Ishbel MacPherson and Linzi Penman: Computer says no '“ does AI reject good candidates?
Let’s start with the basics: what is artificial intelligence or AI? People use the term AI to mean different things. At its most basic, AI can be automation of a simple decision tree or set of rules and instructions to deliver a pre-defined outcome.
More sophisticated AI with machine learning capabilities has the ability to learn from the data to identify patterns or key indicators, and then apply the lessons it has learned to achieve a particular goal.
How does this work in the context of recruitment? High volumes of historical data about behaviour, credentials and personality types are given as inputs – for example, CVs, job specs, test results, and which candidates were hired. Rules are set to define desired attributes.
The computer applies algorithms to this large-scale collection of data and learns patterns or indicators of previously successful candidates. New candidates’ data is then fed to the AI. The AI uses the lessons learned to interpret the profile of an individual and predict ideal candidates. The computer learns to pick the good eggs from the bad in seconds.
But how can you guarantee that the computer is actually picking the good eggs? One risk is that the dataset used to train AI may include biases that reflect historical hiring decisions.
This can lead to unexpected results. For example, some AI recruitment tools have ended up favouring male applicants. Fed CVs that were predominantly from men due to historical hiring patterns, these tools effectively taught themselves that male candidates were preferable and then began to disregard applications that the tool could identify as being from women (e.g. a reference to a women’s sports team or a female name).
Other AI recruitment tools have prioritised applications that used language more commonly found in male CVs.
A similar effect has been reported in studies relating to the hiring of minority candidates. Even when name and gender attributes have been stripped out, AI tools have extrapolated from previous recruitment decisions to favour a similar candidate pool.

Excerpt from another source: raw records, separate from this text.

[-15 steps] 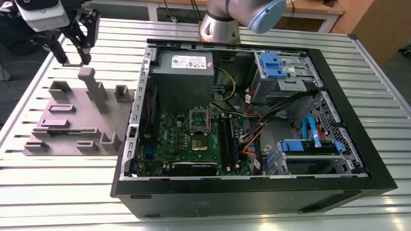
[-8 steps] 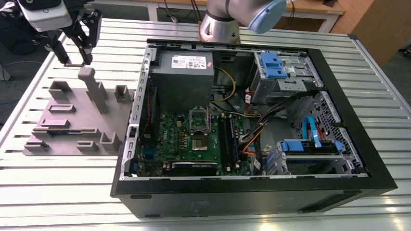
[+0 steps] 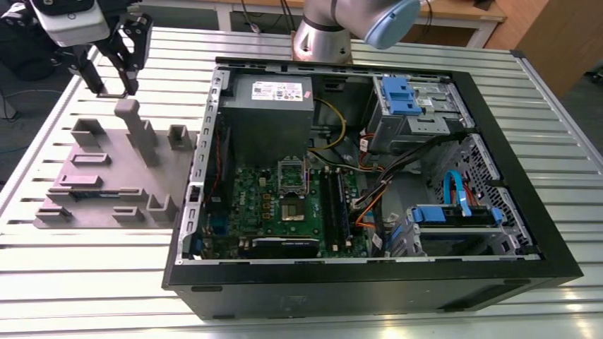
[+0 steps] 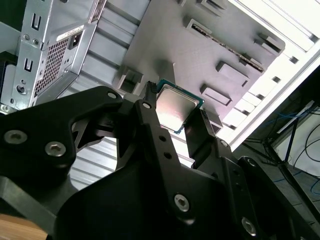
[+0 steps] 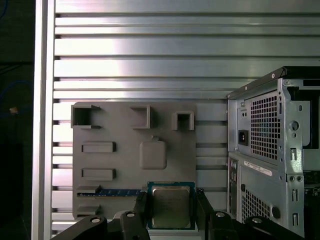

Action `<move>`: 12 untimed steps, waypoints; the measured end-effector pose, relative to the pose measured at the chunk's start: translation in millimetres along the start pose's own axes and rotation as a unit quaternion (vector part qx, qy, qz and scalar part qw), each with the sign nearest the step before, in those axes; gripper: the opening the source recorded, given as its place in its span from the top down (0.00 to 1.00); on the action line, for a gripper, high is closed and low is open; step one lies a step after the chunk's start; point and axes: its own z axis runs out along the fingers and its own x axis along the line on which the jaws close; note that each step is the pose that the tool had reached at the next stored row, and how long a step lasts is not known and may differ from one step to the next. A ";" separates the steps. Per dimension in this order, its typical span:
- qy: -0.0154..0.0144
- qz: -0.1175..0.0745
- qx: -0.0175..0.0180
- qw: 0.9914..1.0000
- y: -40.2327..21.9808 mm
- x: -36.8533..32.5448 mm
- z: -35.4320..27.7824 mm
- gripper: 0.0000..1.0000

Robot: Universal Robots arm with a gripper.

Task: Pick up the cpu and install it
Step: 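Pick up the cpu and move it towards the insertion slot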

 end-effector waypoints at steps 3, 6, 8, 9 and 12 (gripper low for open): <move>0.000 0.000 0.000 1.000 0.0 -0.7 0.0 0.53; 0.000 0.000 0.000 1.000 0.0 -1.7 0.0 0.53; 0.000 0.000 0.000 1.000 0.0 -2.6 -0.1 0.53; 0.000 0.000 0.000 1.000 0.0 -3.1 -0.1 0.53; 0.000 0.000 0.000 1.000 0.1 -4.8 -0.1 0.53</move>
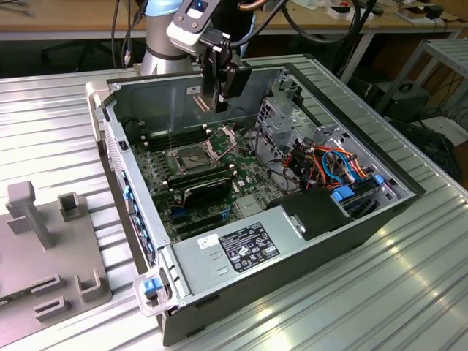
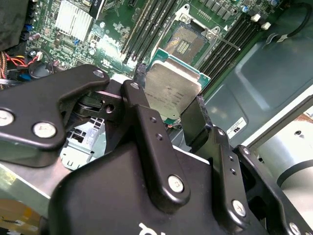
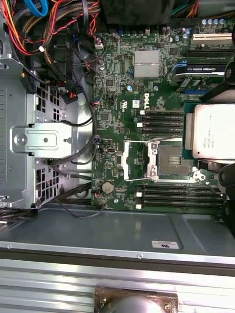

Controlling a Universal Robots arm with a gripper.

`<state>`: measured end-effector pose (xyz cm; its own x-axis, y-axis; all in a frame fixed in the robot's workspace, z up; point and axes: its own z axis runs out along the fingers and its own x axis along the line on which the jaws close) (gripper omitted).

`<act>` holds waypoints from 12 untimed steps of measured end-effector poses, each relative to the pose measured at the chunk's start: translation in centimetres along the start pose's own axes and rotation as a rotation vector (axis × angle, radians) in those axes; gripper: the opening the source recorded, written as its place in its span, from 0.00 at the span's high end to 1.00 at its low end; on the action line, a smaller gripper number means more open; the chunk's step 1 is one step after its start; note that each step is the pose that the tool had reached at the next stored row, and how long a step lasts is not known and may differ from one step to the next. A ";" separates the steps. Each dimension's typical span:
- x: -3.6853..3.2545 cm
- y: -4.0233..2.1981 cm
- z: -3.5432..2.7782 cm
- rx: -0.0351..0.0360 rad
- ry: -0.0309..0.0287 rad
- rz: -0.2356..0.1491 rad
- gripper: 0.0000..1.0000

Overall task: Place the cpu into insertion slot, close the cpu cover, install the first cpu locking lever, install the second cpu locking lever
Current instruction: 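Place the cpu into insertion slot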

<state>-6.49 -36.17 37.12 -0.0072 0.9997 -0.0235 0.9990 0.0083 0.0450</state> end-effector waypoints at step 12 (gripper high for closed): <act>0.58 -0.04 0.97 0.0009 -0.0017 0.038 0.46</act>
<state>-6.49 -35.61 36.14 0.0310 0.9992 -0.0234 0.9985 -0.0300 0.0450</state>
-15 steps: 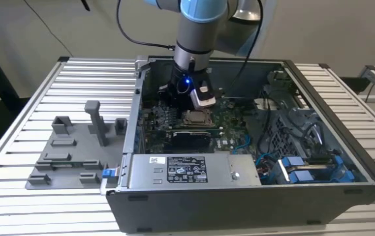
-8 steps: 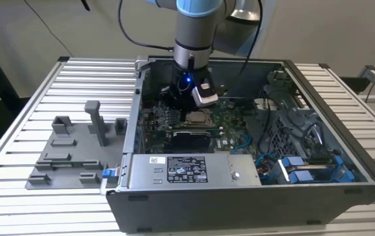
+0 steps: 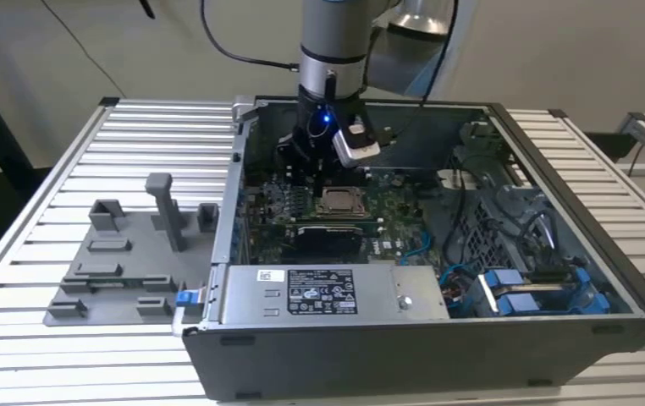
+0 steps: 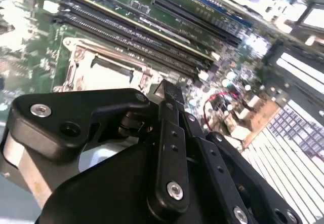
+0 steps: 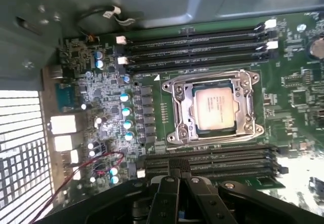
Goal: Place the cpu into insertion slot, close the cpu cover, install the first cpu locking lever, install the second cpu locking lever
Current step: 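Install the second cpu locking lever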
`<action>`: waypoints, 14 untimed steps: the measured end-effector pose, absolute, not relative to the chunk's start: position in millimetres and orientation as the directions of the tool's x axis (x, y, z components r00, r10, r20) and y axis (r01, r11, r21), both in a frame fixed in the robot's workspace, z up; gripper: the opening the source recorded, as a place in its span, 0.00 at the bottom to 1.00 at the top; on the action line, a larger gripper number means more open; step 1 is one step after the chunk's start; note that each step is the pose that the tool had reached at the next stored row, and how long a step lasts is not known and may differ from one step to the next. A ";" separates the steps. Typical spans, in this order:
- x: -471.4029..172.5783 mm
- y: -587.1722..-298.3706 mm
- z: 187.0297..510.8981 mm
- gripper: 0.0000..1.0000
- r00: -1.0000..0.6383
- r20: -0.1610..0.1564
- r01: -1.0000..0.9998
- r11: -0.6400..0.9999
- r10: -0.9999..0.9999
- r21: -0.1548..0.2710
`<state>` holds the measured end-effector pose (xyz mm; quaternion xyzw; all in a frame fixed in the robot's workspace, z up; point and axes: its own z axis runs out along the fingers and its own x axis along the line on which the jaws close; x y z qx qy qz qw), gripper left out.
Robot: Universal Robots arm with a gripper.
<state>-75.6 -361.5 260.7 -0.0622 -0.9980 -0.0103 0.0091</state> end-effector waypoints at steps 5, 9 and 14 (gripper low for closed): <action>-75.6 -361.5 283.4 0.11 -0.992 0.019 0.124 0.992 0.124 0.020; -75.5 -361.5 287.6 0.11 -0.992 0.019 0.124 0.992 0.124 0.020; -75.5 -361.5 287.8 0.11 -0.992 0.019 0.124 0.992 0.124 0.020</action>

This particularly occurs where the AI recruitment tool is fed input data focusing on background and qualifications (such as private education and specific universities) as opposed to talent characteristics (such as skills, teamwork, leadership or work ethic).
The lesson is that an AI can be very effective at making connections and using these to identify characteristics which humans believe have been removed from the data. Paradoxically, far from being neutral, your AI recruitment tool can exponentially increase the bias in recruitment.
So is AI in recruitment a bad idea? No. There are simple automated AI tools which can reduce the time spent going through CVs without these drastic consequences. With more simple AI tools you have control over the rules and goals you set.
If you do want to make use of the capabilities of machine learning AI recruitment tools, speak to the suppliers and ask them: How has their AI been trained? What datasets have been used? What steps have been taken to ensure that these datasets do not contain bias? What tests has the supplier carried out of results generated by the AI to assess whether these are inadvertently biased? What human checks and balances do they include, or recommend that you include, to monitor results being generated by the AI?
AI offers great potential for reducing the time and effort required for recruitment but proceed with care!
Ishbel MacPherson and Linzi Penman are senior members of DLA Piper’s intellectual property and technology practice, based in Scotland.